Hacker News new | ask | show | jobs
by rcardo11 2038 days ago
> This is also causing issues with Amplify, API Gateway, AppStream2, AppSync, Athena, Cloudformation, Cloudtrail, Cloudwatch, Cognito, DynamoDB, IoT Services, Lambda, LEX, Managed BlockChain, S3, Sagemaker, and Workspaces.

Well, this is a major outgage

9 comments

Indeed, we had the first AWS Kinesis issues already at 13:50 (UTC). Now it's still ongoing after two hours. The status page didn't even update in the first 45 min or so...
That's typical. The AWS status page is a marketing gimmick whose job is to stay green, not a good faith attempt to assess and report status. If there's an outage, seeing it accurately reflected on the status page is the exception, not the rule.
Isn't that fraud ?

edit: not sure why my question deserved a downvote...

If you're small, yes, if you're AWS, it's business as usual?
Updating the status dashboard is pretty low priority for operators trying to resolve this issue. It requires escalation up the management chain and careful wording.
>for operators trying to resolve this issue

It's a shame Amazon doesn't have thousands of employees to divide these tasks between different people, as it is only these busy operators who could update this status page.

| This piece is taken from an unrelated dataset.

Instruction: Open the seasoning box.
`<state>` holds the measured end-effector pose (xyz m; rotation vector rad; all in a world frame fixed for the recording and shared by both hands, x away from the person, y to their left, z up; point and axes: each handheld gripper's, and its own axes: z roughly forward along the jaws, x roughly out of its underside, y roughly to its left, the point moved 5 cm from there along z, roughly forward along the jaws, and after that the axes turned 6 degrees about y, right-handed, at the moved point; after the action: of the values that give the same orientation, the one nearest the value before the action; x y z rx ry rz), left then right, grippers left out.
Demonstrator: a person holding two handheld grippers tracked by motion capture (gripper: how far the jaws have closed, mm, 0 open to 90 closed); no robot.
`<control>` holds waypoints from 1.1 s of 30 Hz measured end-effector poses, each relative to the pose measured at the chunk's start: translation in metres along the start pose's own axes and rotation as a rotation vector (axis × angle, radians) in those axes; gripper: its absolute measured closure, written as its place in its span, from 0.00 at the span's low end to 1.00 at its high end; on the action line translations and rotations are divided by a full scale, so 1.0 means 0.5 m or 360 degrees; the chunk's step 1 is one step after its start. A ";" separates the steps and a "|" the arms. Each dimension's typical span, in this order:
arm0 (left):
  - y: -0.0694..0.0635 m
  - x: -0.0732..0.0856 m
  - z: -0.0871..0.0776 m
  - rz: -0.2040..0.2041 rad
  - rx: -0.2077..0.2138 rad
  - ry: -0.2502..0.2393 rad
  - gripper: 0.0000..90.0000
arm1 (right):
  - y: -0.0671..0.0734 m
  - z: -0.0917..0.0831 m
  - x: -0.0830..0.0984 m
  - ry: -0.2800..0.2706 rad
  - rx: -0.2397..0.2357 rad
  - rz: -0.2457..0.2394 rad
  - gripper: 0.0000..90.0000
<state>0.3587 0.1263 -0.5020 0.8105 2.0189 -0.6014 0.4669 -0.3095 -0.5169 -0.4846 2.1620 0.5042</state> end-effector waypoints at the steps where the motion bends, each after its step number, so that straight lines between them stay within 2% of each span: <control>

If you're right, why have the status page then? It is useless by your definition yes?

Not to mention it doesn't take a technical person to update the status page.

Its even more frustrating when you are aware of problems early on and start talking to support and THEY don't even know about problems yet.

Maybe the thousands of people is what prevents status from being updated, everyone tries to hide their own faults internally even

Heck, doesn't Amazon have an AI/ML product? Make the status page reflect sentiment analysis of support conversations.
Literally 99.9% of the employees have no more knowledge than you about the inner workings of a given AWS service. This isn't to forgive their lack of updating the status page, but large engineering orgs are never the knowledge monoliths you might imagine they are.
This isn't a question of knowing a service is down. We're assuming the team that is fixing the service, knows it is down. It was a question of not having the resources to direct literally any other person in the org to log into an admin panel and flip a toggle from green to red.
Just because it has a lag from “issues reported” to “confirmed outage” doesn’t mean it’s useless. Non-green means there are issues and Amazon is aware of them.
My comment was in the context of the assertion that a team that knows the service is down and is fixing it is too busy to update the status, therefore no one else can update this status. Certainly it is understandable that if the issue is unknown that status cannot be updated.
> Updating the status dashboard is pretty low priority for operators trying to resolve this issue

Which is why, during incident responses, there has to be people in charge of communication. Both internal and external communication, and some of this can be further delegated.

That's a poor excuse.

> It requires escalation up the management chain and careful wording

Careful wording is more important for external stakeholders who might not have the full context. If one is stepping in eggshells with internal management too, that's bad management. Incident communication should be factual and concise.

> Incident communication should be factual and concise.

Could not agree more. It's immensely frustrating working with organisations that spend more time trying to cover up the cause of a outage to external stakeholders than actually fixing the root cause.

The same organisations tend try and blame individuals for outages.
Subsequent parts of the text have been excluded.